(PhysOrg.com) -- So you're standing in the election booth. You look at the names in front of you: McCain and Obama. Chances are, by now you know who you're going to vote for. But what went into that decision?

Researchers at the University of Michigan’s Institute for Social Research (ISR) have been trying to understand voter behavior since the presidential election of 1948, when the institute, then the newly founded Survey Research Center, launched what eventually became the American National Election Studies (ANES).

The national survey was carried out through face-to-face interviews with the same sample of respondents just before and after the election. Based on the power and promise of that data, researchers asked the same basic set of questions for the next presidential election, and have continued to do so ever since. "The American Voter," by ISR researchers and ANES survey designers Angus Campbell, Philip Converse, Warren Miller and Donald Stokes, quickly became the classic text on voter behavior. Many of the central claims of their 1960 book, based on survey data from the 1952 and 1956 presidential elections, have guided thinking about voter behavior to this day.

Their analysis produced some unexpected conclusions: independents were not the thoughtful and informed voters most observers assumed them to be, but instead were less interested and engaged than partisans, and the average voter was surprisingly unsophisticated as most citizens didn’t make their voting decisions based on policy questions, nor did they hold consistently liberal or conservative views across issues.

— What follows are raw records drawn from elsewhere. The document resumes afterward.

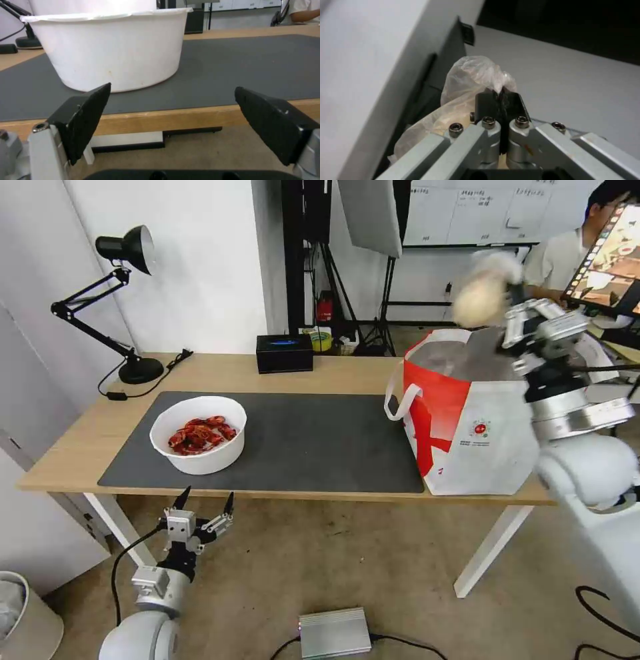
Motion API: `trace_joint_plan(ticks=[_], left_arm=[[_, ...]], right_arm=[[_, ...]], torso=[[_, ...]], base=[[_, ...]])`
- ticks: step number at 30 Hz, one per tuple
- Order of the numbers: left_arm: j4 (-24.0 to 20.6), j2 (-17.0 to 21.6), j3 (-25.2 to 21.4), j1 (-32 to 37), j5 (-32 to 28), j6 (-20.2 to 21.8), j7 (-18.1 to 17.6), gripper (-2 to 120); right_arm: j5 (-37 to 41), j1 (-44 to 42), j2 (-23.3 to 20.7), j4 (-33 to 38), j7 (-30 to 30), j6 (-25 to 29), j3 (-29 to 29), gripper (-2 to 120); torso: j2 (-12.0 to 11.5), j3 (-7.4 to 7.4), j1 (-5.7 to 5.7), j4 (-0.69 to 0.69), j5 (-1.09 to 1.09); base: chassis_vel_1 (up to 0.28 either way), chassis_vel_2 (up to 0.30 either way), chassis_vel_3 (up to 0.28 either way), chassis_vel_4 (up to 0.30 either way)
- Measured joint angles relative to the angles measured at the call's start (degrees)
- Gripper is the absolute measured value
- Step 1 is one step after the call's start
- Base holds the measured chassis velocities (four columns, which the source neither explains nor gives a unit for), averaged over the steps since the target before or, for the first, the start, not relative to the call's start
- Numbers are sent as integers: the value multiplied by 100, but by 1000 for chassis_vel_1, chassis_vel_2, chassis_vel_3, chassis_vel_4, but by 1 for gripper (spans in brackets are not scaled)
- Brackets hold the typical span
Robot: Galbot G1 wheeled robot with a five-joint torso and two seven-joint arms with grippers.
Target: Pick up the trash from the table and place it into the takeout bag.
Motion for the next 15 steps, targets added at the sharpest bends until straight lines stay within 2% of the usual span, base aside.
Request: trace_joint_plan(ticks=[2, 4, 9, 11, 13, 14, 15], left_arm=[[-5, 2, 0, 0, 1, 0, 3, 100], [-16, 10, 4, -1, 1, -1, 16, 100], [-19, 19, 7, -5, 1, -1, 28, 100], [-37, 24, -26, -3, -5, -1, 48, 100], [-41, 25, -33, -3, -7, -1, 50, 100], [-62, 34, -63, 5, -19, -1, 67, 100], [-62, 34, -63, 5, -19, -1, 67, 100]], right_arm=[[117, 2, -43, 0, 34, -114, 55, 0], [503, 51, -162, 23, 159, -500, 141, 0], [1008, 149, -266, 87, 376, -1024, 172, 0], [1609, 252, -356, 180, 730, -1662, 171, 0], [1702, 264, -368, 192, 786, -1764, 168, 0], [2077, 306, -391, 231, 1006, -2099, 160, 0], [2077, 306, -391, 231, 1006, -2099, 160, 0]], torso=[[0, 0, 0, 0, 0], [0, 0, 0, 0, 0], [0, 0, 0, 0, -1], [0, 0, 0, 0, -1], [0, 0, 0, 0, -1], [0, 0, 0, 0, -1], [0, 0, 0, 0, -1]], base=[[0, 0, 0, 0], [0, 0, 0, 0], [0, 0, 0, 0], [0, 0, 0, 0], [0, 0, 0, 0], [0, 0, 0, 0], [0, 0, 0, 0]])
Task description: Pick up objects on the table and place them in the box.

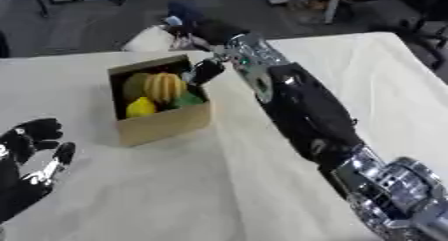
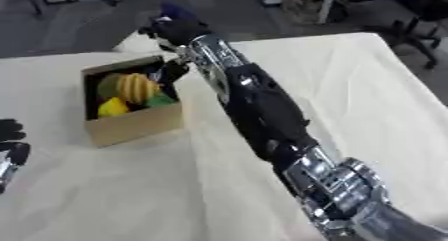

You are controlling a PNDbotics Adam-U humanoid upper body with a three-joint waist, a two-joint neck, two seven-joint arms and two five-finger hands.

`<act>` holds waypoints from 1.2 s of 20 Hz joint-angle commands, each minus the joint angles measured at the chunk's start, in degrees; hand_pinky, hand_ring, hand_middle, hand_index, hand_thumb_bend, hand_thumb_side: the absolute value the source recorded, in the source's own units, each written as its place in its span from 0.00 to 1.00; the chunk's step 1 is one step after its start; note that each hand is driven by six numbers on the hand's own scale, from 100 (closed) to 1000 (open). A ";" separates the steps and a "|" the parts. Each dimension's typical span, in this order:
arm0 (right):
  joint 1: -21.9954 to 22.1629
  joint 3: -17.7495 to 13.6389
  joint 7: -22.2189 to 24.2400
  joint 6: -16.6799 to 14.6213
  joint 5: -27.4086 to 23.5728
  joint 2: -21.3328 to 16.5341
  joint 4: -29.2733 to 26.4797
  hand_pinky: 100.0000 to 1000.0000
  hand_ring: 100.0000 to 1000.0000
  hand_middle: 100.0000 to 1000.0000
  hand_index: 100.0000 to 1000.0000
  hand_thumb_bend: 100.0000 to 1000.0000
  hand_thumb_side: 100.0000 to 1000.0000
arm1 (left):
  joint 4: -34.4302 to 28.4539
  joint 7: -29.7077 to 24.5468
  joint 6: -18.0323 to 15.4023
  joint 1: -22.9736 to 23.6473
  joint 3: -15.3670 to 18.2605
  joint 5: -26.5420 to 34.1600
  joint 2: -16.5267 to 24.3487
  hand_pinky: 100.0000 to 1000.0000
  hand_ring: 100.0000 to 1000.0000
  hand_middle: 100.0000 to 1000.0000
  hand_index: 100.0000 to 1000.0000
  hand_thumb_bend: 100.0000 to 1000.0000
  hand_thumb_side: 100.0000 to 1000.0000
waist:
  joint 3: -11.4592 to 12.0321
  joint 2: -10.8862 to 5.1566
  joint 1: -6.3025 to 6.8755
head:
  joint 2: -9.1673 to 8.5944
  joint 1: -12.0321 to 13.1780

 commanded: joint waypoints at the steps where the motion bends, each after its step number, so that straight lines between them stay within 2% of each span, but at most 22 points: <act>1: 3.25 -0.50 -2.60 1.96 -11.10 -7.95 -11.73 0.64 0.66 0.72 0.94 0.00 0.12 | -1.02 0.70 0.00 -0.14 0.85 -0.21 0.99 0.71 0.71 0.66 0.76 0.35 0.35 | -0.83 -1.52 -0.34 | 0.22 1.66; 4: 11.69 -2.12 -6.71 6.19 -23.26 -13.23 -21.76 0.61 0.61 0.67 0.88 0.00 0.14 | -1.10 1.10 0.03 -0.11 1.20 -0.41 1.17 0.71 0.71 0.66 0.76 0.35 0.35 | -1.97 -1.16 -0.59 | 0.31 3.72; 6: 17.58 -3.19 -9.56 8.33 -31.44 -15.04 -26.71 0.59 0.59 0.65 0.83 0.00 0.17 | -1.16 1.37 0.05 -0.14 1.40 -0.48 1.22 0.71 0.71 0.66 0.76 0.35 0.35 | -2.42 -0.90 -0.63 | 0.45 5.32; 8: 23.47 -4.99 -13.25 9.53 -37.59 -14.88 -30.54 0.58 0.57 0.62 0.79 0.00 0.20 | -1.16 1.62 0.11 -0.09 1.57 -0.54 1.26 0.71 0.71 0.66 0.76 0.35 0.35 | -2.71 -0.68 -0.56 | 0.74 7.03; 10: 28.35 -6.72 -17.12 9.39 -42.03 -13.23 -33.14 0.57 0.57 0.60 0.78 0.00 0.22 | -1.14 1.79 0.16 -0.05 1.71 -0.58 1.22 0.71 0.71 0.67 0.76 0.35 0.35 | -2.88 -0.49 -0.39 | 1.15 8.64; 12: 32.58 -8.03 -19.93 8.22 -44.48 -10.71 -34.82 0.57 0.57 0.61 0.79 0.00 0.25 | -1.11 1.94 0.18 -0.02 1.84 -0.59 1.13 0.71 0.71 0.67 0.76 0.35 0.35 | -3.02 -0.36 -0.19 | 1.90 10.02; 15: 36.78 -9.31 -21.76 6.76 -45.85 -6.95 -35.94 0.57 0.57 0.61 0.79 0.00 0.29 | -1.06 2.14 0.23 0.03 1.97 -0.57 1.12 0.72 0.71 0.67 0.76 0.35 0.35 | -3.51 -0.19 0.13 | 3.10 11.38; 18: 39.25 -9.98 -22.88 6.01 -46.75 -3.86 -36.79 0.57 0.57 0.60 0.79 0.00 0.31 | -1.03 2.28 0.23 -0.02 2.03 -0.55 1.01 0.71 0.71 0.67 0.76 0.35 0.35 | -3.85 -0.13 0.27 | 3.72 11.54; 24: 41.87 -9.38 -22.37 5.29 -47.44 -0.60 -37.92 0.57 0.57 0.60 0.79 0.00 0.33 | -0.89 2.68 0.27 0.01 2.02 -0.52 0.86 0.72 0.71 0.67 0.76 0.34 0.35 | -3.81 -0.05 0.37 | 3.81 11.57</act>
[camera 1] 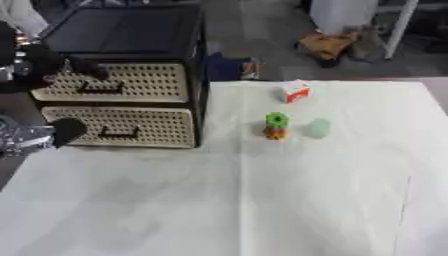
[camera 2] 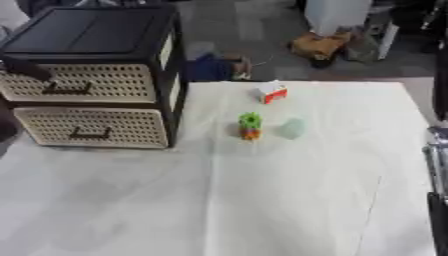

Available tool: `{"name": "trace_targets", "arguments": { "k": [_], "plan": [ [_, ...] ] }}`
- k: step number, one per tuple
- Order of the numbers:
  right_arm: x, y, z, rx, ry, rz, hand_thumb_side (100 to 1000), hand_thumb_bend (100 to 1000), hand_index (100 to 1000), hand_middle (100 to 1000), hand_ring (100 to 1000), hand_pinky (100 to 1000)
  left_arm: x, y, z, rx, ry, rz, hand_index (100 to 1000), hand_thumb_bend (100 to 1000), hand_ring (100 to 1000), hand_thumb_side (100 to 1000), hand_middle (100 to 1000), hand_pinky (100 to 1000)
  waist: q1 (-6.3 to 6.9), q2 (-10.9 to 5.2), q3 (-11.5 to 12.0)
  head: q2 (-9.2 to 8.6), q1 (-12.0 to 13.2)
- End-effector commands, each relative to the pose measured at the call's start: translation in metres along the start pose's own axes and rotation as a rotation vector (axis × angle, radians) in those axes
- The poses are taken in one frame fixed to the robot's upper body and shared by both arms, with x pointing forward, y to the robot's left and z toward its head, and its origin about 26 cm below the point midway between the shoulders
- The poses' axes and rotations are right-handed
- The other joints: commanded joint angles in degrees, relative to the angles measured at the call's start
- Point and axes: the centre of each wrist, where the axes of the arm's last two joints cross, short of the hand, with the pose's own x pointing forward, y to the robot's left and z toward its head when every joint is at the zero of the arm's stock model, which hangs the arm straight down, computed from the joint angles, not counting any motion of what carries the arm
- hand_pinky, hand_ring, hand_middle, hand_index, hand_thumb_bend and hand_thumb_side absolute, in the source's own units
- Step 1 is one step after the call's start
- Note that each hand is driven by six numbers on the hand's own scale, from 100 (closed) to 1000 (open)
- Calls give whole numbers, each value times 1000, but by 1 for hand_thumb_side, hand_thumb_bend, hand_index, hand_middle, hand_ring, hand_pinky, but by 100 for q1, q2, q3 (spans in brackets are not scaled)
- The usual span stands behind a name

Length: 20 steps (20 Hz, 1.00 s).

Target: Pick up objects from table and place into drawer.

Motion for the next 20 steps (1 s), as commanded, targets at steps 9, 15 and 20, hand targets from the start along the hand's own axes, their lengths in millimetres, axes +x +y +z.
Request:
{"name": "trace_targets", "arguments": {
  "k": [9, 15, 20],
  "plan": [
    [9, -1, -7, 10, -45, 10, 1000, 100, 802, 558, 612, 648, -29, 5, -9, -80, 93, -16, 933, 100, 100, 1000, 100, 100, 3, -86, -74, -37, -147],
    [8, -2, -7, 16, -46, 17, 1000, 100, 802, 557, 612, 648, -53, 9, -17, -99, 110, 27, 908, 100, 100, 1000, 100, 100, 40, -46, -124, -53, -150],
    [8, -3, -8, 20, -46, 20, 1000, 100, 803, 556, 612, 649, -73, 7, -21, -125, 123, 76, 896, 100, 100, 1000, 100, 100, 70, 1, -155, -80, -129]
  ]
}}
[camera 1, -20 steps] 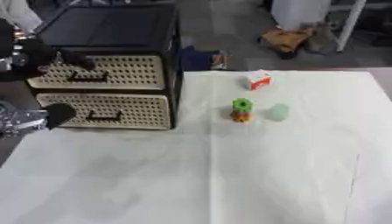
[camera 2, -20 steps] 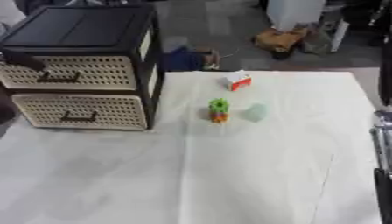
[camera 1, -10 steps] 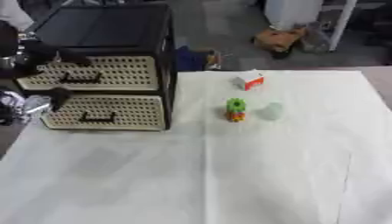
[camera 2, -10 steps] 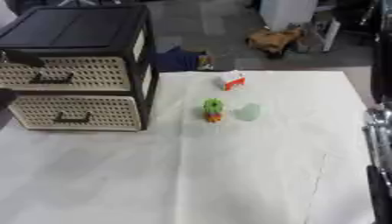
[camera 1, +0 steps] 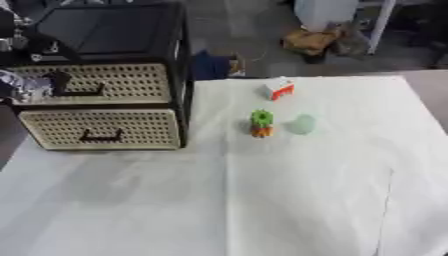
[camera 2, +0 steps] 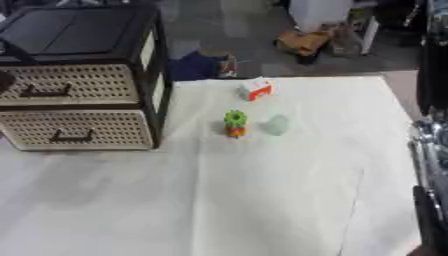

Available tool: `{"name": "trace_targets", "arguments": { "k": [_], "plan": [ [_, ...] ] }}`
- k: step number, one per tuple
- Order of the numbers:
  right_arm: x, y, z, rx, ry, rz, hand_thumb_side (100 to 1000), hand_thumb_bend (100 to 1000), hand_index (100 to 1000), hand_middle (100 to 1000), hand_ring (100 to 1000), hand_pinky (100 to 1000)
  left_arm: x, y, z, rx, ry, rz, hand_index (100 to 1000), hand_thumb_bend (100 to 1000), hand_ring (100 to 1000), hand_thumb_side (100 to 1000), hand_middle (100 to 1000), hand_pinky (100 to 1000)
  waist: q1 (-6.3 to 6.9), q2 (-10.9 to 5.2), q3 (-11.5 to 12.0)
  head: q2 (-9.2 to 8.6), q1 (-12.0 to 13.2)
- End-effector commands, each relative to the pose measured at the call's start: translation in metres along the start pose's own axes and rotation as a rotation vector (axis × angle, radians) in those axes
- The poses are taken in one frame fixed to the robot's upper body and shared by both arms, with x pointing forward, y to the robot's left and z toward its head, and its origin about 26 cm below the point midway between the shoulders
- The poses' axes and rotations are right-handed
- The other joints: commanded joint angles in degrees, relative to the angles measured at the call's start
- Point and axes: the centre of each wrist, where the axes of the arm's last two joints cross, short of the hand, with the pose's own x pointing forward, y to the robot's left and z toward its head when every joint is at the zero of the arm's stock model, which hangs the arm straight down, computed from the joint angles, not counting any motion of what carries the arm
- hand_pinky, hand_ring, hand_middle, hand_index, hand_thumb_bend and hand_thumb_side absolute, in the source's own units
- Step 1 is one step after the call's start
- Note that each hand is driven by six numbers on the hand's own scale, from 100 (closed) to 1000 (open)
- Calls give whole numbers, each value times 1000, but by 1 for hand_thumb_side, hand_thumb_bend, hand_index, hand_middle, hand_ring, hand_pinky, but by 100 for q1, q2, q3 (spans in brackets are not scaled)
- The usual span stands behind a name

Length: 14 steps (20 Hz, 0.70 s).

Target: Pick up objects from table and place into drawer.

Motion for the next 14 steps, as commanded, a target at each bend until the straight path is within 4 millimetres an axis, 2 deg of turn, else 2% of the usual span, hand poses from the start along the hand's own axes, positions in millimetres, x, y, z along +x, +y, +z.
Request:
{"name": "trace_targets", "arguments": {
  "k": [1, 12, 13, 14],
  "plan": [
    [6, -5, -6, 5, -34, 25, 1000, 100, 803, 556, 612, 649, -13, 9, 4, -6, 26, 12, 898, 100, 100, 1000, 100, 100, 10, -76, -16, -80, 18],
    [6, -7, -7, 6, -35, 24, 1000, 100, 805, 554, 612, 649, -33, 0, -4, -98, 26, 28, 909, 100, 100, 1000, 100, 100, 47, -9, -43, -141, 48],
    [6, -7, -7, 6, -35, 23, 1000, 100, 805, 554, 612, 649, -34, -1, -4, -101, 28, 25, 912, 111, 100, 1000, 100, 100, 49, -7, -44, -146, 51],
    [6, -7, -7, 6, -35, 23, 1000, 100, 805, 554, 612, 649, -36, -2, -5, -104, 28, 22, 913, 192, 100, 1000, 100, 100, 50, -4, -45, -153, 54]
  ]
}}
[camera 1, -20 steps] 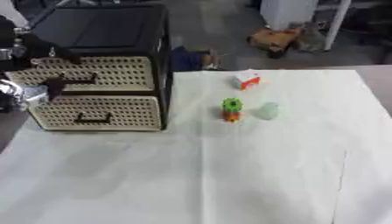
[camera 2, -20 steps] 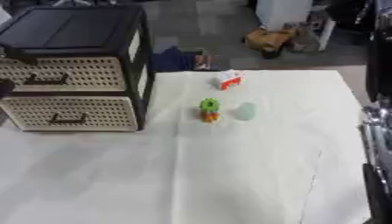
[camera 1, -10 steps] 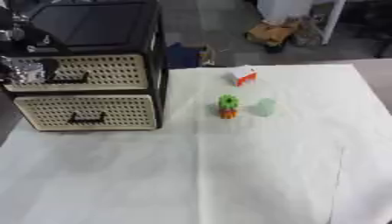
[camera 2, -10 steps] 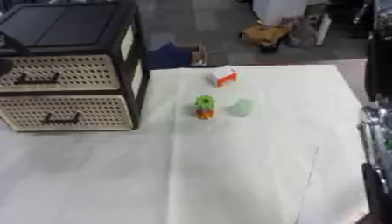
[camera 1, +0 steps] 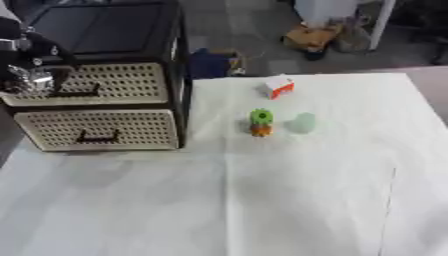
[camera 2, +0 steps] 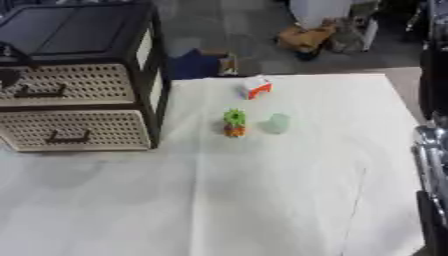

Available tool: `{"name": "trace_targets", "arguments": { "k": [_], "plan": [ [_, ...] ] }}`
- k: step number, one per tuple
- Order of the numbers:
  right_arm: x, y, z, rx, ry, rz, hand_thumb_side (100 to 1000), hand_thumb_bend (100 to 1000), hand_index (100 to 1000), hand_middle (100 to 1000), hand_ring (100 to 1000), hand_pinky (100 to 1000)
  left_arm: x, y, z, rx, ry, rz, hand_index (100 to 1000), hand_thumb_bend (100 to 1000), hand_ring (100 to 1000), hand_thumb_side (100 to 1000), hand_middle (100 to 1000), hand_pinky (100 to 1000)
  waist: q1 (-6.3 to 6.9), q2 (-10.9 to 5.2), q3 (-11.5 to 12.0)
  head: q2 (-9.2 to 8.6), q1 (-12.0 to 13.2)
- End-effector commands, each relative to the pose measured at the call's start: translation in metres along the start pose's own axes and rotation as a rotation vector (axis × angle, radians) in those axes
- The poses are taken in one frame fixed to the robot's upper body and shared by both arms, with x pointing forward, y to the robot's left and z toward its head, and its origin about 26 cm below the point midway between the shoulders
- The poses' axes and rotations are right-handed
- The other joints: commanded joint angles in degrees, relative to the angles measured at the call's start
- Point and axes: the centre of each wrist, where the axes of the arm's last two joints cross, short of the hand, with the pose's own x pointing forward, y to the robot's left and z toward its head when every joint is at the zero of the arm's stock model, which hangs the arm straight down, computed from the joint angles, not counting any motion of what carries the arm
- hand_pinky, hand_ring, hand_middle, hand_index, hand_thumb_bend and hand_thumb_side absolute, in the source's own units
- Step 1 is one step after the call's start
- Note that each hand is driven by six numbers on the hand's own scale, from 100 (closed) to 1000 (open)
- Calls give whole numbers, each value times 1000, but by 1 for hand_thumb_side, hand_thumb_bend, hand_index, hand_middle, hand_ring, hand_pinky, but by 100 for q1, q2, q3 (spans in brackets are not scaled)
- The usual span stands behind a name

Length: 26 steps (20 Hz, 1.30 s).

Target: Pick up objects from table and place into drawer.

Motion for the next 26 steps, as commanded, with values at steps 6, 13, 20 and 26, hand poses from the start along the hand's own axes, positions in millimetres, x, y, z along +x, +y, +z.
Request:
{"name": "trace_targets", "arguments": {
  "k": [6, 13, 20, 26],
  "plan": [
    [6, -7, -6, -1, -34, 21, 1000, 100, 805, 553, 611, 650, -11, 5, 6, -62, -18, -117, 903, 401, 100, 1000, 100, 100, 12, -70, -5, -83, 17],
    [6, -8, -7, -3, -35, 19, 1000, 100, 804, 552, 611, 650, -18, -1, 6, -88, 15, -128, 926, 419, 100, 1000, 100, 100, 12, -38, -26, -121, 25],
    [7, -8, -7, -8, -38, 17, 1000, 100, 804, 550, 611, 650, -23, -10, 2, -121, 36, -138, 938, 436, 100, 1000, 100, 100, 15, 0, -49, -162, 51],
    [7, -9, -8, -12, -40, 15, 1000, 100, 804, 549, 611, 650, -25, -16, -1, -148, 60, -150, 949, 445, 100, 1000, 100, 100, 13, 28, -67, -188, 73]
  ]
}}
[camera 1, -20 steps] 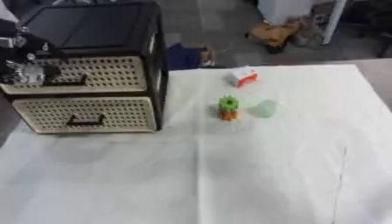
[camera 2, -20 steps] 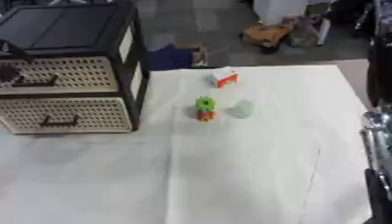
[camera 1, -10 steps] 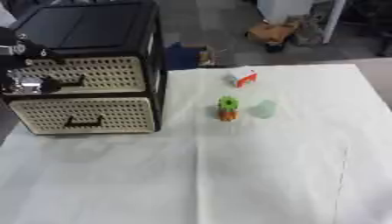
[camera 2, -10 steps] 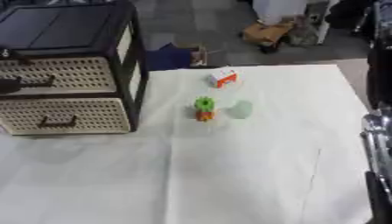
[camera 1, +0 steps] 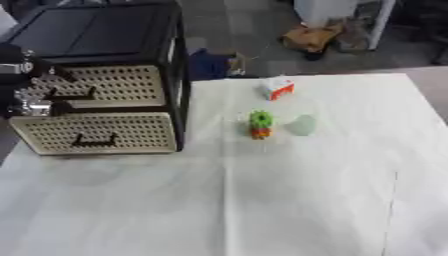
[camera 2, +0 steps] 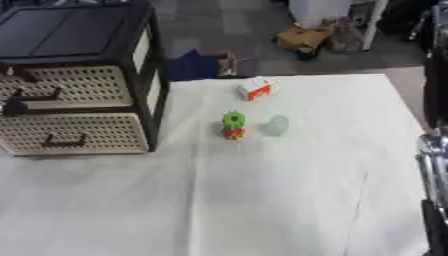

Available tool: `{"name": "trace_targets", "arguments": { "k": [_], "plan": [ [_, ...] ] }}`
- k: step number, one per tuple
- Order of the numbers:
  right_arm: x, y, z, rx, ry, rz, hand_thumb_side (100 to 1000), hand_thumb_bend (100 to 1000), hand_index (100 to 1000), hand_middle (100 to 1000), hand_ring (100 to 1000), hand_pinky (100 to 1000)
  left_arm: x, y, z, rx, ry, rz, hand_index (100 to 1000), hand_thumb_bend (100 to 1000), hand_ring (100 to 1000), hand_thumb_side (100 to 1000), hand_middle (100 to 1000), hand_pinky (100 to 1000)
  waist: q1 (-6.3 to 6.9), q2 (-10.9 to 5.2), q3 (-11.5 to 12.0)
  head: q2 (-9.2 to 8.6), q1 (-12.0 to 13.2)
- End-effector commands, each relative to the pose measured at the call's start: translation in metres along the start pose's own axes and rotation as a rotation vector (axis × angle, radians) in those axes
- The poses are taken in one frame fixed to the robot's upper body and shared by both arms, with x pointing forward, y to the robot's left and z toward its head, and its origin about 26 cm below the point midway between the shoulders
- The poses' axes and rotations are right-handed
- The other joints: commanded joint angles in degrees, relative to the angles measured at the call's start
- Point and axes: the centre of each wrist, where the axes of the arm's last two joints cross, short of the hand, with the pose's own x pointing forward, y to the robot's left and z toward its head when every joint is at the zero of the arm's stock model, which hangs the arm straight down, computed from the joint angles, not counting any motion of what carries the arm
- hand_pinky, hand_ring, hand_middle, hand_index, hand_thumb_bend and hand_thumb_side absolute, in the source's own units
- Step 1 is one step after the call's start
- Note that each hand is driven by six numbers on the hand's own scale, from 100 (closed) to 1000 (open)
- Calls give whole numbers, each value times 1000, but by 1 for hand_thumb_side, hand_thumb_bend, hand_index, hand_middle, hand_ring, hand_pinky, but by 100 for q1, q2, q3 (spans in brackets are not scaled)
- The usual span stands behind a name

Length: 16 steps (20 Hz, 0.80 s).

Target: Pick up objects from table and place into drawer.

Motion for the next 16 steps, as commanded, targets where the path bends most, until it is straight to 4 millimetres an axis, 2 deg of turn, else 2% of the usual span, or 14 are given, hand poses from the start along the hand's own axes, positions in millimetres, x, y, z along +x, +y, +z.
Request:
{"name": "trace_targets", "arguments": {
  "k": [1, 16],
  "plan": [
    [8, -7, -8, -6, -40, 16, 1000, 100, 804, 549, 611, 650, -6, 7, 8, -103, -35, -107, 950, 442, 100, 1000, 100, 100, -11, -85, -5, -84, 23],
    [8, -9, -10, -6, -48, 20, 1000, 100, 804, 545, 609, 651, -12, 4, 8, -59, 94, -112, 920, 419, 100, 1000, 100, 100, -9, 49, -37, -158, 85]
  ]
}}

The recently published "The American Voter Revisited," by ISR researcher William Jacoby and colleagues Michael Lewis-Beck, Helmut Norpoth and Herbert Weisberg, updates the context of the original book to current times, catalogues how the field has evolved in the intervening years, and tests whether the theories in play more than 50 years ago still apply in the political environment of the 21st century.

Jacoby says the most interesting finding is the extent of overall agreement with the original, particularly given "the vast changes in the mass media, and the supposed decline of American political parties, and the supposed increase in the sophistication of the American public."

But the book illuminates current politics and reveals some changes. For both the 2000 and 2004 elections, the analysis showed that negative perceptions of Democratic candidates Al Gore and John Kerry were more pivotal in putting a Republican in the White House than were positive perceptions of George Bush. Social groupings long identified with the two main political parties—such as labor with Democrats and business with Republicans—still exist, but are not as pronounced or clear-cut as they were. There are more independents than in the 1950s and more of them are politically active and informed. In addition, while the number of citizens who hold consistent ideological views is still small, it has increased from about 10 percent to almost 20 percent, chiefly due, Jacoby says, to “an unusually polarized period of American politics.”

Jacoby is eagerly anticipating the ANES data for the 2008 election. He predicts that the trend of ideological differentiation between the two parties will continue, showing up in stronger-than-usual policy orientations among voters. As for that voter in the booth and whether he or she will be capable of making an informed decision, Jacoby is quick to stress that "The American Voter" never said that voters are fools, and that both the original and the latest round of analysis allow for some optimism in that regard.

"Voters are not capricious," he said. "Using the limited tools that voters employ, they vote correctly most of the time and make the vote that is relatively consistent with their interests."